**EXERCISE DIRECTIONS:** Output nothing but the lines from the beginning of the listing below through the line containing "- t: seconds", exactly as they stand, without pictures.

**SOURCE MATERIAL:**
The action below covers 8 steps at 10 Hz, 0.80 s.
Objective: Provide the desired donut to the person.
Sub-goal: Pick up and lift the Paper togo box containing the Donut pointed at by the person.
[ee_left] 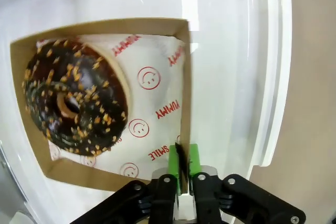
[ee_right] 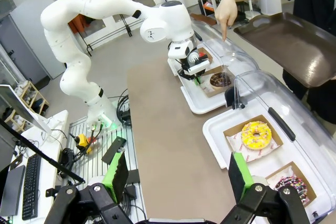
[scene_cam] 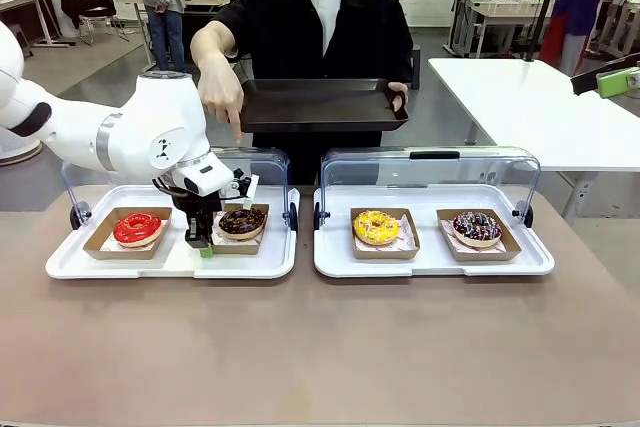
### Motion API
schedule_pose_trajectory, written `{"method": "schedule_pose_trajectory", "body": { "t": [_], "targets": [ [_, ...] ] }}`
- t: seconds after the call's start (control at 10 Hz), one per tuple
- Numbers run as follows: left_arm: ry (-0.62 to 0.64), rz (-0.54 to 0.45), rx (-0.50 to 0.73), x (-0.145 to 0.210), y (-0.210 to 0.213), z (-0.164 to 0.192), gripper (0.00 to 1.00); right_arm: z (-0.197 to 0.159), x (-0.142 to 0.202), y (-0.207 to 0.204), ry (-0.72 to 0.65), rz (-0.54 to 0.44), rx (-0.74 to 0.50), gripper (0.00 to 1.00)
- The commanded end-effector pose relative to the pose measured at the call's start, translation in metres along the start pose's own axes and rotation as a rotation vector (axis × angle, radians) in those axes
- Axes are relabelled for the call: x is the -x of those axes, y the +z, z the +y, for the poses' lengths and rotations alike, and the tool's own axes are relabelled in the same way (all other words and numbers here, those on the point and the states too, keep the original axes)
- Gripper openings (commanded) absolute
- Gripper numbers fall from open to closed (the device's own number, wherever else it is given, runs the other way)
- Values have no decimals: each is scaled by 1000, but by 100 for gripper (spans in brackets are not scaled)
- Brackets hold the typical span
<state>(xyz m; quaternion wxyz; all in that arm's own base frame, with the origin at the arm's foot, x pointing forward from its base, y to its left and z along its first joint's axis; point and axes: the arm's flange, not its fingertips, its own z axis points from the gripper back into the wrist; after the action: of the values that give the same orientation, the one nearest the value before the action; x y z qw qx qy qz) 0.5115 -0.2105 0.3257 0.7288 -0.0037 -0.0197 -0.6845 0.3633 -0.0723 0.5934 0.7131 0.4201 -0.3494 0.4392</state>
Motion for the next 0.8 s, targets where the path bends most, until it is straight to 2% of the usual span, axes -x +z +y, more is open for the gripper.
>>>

**OUTPUT OF THE TASK:**
The action below covers 8 steps at 10 Hz, 0.80 s.
Objective: Provide the desired donut to the person.
Sub-goal: Pick up and lift the Paper togo box containing the Donut pointed at by the person.
[ee_left] 
[ee_right] 
[scene_cam] 
### Motion API
schedule_pose_trajectory, written `{"method": "schedule_pose_trajectory", "body": { "t": [_], "targets": [ [_, ...] ] }}`
- t: seconds after the call's start (control at 10 Hz), one per tuple

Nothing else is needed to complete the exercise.